過去のトラウマが原因で!? 大人で「人見知り」になる人の共通点 (2/3ページ)
◇(1)完璧主義タイプ
80点の自分では満足できず、常に100点を目指す完璧主義タイプは、態度や身なり(容姿や服装)も隙がない人が多いため、周りに「高嶺の花」「完璧すぎて話しかけにくい」という印象を与えがちです。結果、それが本人の孤独感情につながって内気になっていることがあります。
完璧主義は長所でもありますので無理に矯正すると長所が失われてしまいます。従って、完璧主義の部分をどうこうするよりも、常に笑顔を心がけて周囲の人が話しかけやすい雰囲気づくりを心がけましょう。
◇(2)自意識過剰タイプ「かっこいい自分」「デキる自分」など、意識の方向が自分に向きすぎている人が自意識過剰タイプです。このタイプは自信の根拠を社会的地位や財産といった、流動的で他者評価が必要となるものに委ねてしまうため、常に心が不安定なのが特徴です。そしてそのことが人見知りになる原因となっています。
このタイプが「人見知り」を克服するには、意識のベクトルを自分に向けるのではなく、他者に向けているか、「振り返る時間」を持つことです。例えば「今日話した相手はどんな表情で何の話をしていたかな?」ということを数時間後に思い出せなかったら、過ごした時間は相手のことよりも自分の内側だけに意識が向いている状態だったということ。このように、行ったコミュニケーションの振り返りを続けていくことが克服のコツです。

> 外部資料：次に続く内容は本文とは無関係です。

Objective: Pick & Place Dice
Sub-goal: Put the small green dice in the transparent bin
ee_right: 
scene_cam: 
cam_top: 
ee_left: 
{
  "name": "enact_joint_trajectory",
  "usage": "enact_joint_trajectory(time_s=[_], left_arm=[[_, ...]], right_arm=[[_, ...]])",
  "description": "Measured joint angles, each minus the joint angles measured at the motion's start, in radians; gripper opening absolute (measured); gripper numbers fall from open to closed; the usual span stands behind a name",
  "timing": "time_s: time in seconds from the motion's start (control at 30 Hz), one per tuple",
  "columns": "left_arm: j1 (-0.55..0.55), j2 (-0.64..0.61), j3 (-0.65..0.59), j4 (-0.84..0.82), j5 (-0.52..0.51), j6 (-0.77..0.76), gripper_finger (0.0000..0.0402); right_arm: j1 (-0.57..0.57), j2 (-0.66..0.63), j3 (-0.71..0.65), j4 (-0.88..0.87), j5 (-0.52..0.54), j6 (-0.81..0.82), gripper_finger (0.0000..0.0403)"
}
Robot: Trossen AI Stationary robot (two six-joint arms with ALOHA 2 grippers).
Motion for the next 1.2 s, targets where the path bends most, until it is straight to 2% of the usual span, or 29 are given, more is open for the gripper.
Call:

◇(3)不安症タイプ「自分の言動に自信が持てない」「これでいいのか不安……」など、不安心から身動きがとれず無口になったり行動が制限される人は不安症タイプです。このタイプは過度になると社会性不安障害という疾患につながったり引きこもったりしてしまいます。
予期不安(未来のことを考えてわき起こる不安)からの人見知り克服のコツは「なるようになれ!」という開き直りの心を持つことと、万が一何かが起きても「あるがままを受け入れる」という心持ちです。あまりにも不安でつらいときは、医療機関の受診やカウンセラーと一緒に、心理療法や行動療法を受けるのもよいでしょう。